Nobody will be surprised to learn that Treasury is forecasting a deficit blowout. Treasury forecasts always have to be taken with a grain of salt, but the tendency in recent times has been for Treasury forecasts to be unduly optimistic. The fact that the news is so grim isn’t promising, because if recent trends are anything to go by the next set of forecasts will reveal an even direr picture.
At the same time National’s asset sales programme appears to be ramping up, and it becomes clearer by the day that the shares sold will return much less to the country than previously predicted.
Those few protections we were told would be in place to ensure the partially-sold SOEs acted responsibly and that New Zealanders would be first in line to buy the shares, have gone missing from the asset sales legislation introduced into Parliament. Now we are told “don’t worry, we’ll make sure rules are in place to put Kiwis first in line”, though why this can’t be legislated for isn’t clear. We are expected to trust the Government that there's a perfectly sound reason for this omission.

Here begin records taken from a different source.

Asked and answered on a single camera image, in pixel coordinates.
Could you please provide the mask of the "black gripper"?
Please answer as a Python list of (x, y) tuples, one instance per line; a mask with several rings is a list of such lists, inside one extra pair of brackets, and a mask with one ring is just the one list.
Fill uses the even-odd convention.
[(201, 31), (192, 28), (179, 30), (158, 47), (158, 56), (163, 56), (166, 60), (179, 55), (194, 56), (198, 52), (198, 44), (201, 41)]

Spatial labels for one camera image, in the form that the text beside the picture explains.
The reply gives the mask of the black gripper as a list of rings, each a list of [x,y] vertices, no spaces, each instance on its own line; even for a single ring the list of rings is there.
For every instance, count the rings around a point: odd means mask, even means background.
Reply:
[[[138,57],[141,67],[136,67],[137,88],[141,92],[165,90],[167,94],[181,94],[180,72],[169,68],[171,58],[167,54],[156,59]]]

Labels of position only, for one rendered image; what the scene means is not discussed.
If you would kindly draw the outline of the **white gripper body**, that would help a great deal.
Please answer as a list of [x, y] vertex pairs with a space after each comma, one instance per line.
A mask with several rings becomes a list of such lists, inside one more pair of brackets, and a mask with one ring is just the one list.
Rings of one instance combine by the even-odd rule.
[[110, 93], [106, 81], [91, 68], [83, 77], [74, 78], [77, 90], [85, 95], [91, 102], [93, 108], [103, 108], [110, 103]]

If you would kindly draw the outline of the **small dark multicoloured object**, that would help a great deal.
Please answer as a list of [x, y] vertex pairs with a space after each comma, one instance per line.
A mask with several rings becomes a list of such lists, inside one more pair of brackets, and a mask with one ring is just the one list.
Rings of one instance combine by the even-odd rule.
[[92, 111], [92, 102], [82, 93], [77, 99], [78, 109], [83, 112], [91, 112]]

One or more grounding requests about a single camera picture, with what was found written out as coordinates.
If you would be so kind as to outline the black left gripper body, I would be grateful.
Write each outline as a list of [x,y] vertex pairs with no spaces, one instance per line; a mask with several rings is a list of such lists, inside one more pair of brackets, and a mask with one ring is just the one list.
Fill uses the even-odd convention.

We are also assured that big corporations already act in a socially responsible manner, meaning that legislation entrenching this obligation is not necessary.
If big corporations are already behaving as good corporate citizens, then what would National have to lose by including a social responsibility obligation?
Could it be that some large companies do in fact act in a socially irresponsible manner, and that when the need for profit clashes with social responsibility the profit motive often wins? This should be no surprise, because most corporations exist for the purpose of maximising returns to shareholders.
I can see how removing constraints on the operations of the partially-sold SOEs might potentially make them more attractive to investors, especially overseas investors who might be nervous about investing in a market they are not intimately familiar with, and under conditions where participants can’t just maximise profits.
I can also see why the government would want to hoodwink us into thinking that such restrictions are not important and that social responsibility obligations don’t matter, and that the main recipients of the shares will be “Mum and Dad investors”.
But the desire to maximise the return on the sale of assets will come at a long-term cost. It seems likely that a large proportion of the shares sold to private investors will end up in overseas hands, meaning that much of the profits of these companies will go offshore, worsening our current-account deficit.
The good news for opponents of this government is that it is doing a lot of quite unpopular things, at a time when the economic news just gets worse and worse, and it appears to be showing in the polls. The bad news is that by the time we finally get rid of these incompetents a lot of the damage will already be done.
A conspiracy theorist might conclude that the further the public accounts worsen the easier it will be for the government to justify urgent and drastic measures, such as extending the asset sales programme and gutting public services.
But it’s much more likely that this government just doesn’t have a clue how to grow the economy. National’s only tools appear to be the knife and the box of matches.